Match the string "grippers" against each line below, and copy every line that matches.

PROVIDED MATERIAL:
========
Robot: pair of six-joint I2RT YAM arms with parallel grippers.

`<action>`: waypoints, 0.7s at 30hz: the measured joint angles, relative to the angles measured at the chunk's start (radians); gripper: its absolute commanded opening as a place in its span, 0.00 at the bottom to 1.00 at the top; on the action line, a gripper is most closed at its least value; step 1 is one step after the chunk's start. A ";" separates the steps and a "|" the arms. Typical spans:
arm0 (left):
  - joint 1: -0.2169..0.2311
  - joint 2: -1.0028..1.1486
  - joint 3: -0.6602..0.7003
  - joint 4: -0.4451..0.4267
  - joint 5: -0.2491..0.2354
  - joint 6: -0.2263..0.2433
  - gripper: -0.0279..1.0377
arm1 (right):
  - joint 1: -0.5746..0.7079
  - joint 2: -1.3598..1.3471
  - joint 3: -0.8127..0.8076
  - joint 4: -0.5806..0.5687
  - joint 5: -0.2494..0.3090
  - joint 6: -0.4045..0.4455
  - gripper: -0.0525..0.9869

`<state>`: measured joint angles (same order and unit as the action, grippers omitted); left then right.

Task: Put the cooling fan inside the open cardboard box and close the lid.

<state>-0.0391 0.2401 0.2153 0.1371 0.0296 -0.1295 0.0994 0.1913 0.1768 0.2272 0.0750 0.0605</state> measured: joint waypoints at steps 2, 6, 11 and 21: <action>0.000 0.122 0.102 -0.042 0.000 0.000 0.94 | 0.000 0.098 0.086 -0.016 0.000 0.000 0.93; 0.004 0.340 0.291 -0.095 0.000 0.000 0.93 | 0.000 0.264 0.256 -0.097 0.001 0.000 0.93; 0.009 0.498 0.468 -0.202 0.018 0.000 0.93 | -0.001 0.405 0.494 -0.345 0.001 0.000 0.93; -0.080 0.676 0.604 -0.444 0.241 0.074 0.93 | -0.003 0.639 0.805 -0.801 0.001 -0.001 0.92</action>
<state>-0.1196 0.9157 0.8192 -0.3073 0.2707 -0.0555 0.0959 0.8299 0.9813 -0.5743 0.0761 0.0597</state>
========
TASK OUTPUT:
Robot: pair of six-joint I2RT YAM arms with parallel grippers.
`<state>`: measured joint angles (same order and unit as the action, grippers omitted); left then right.

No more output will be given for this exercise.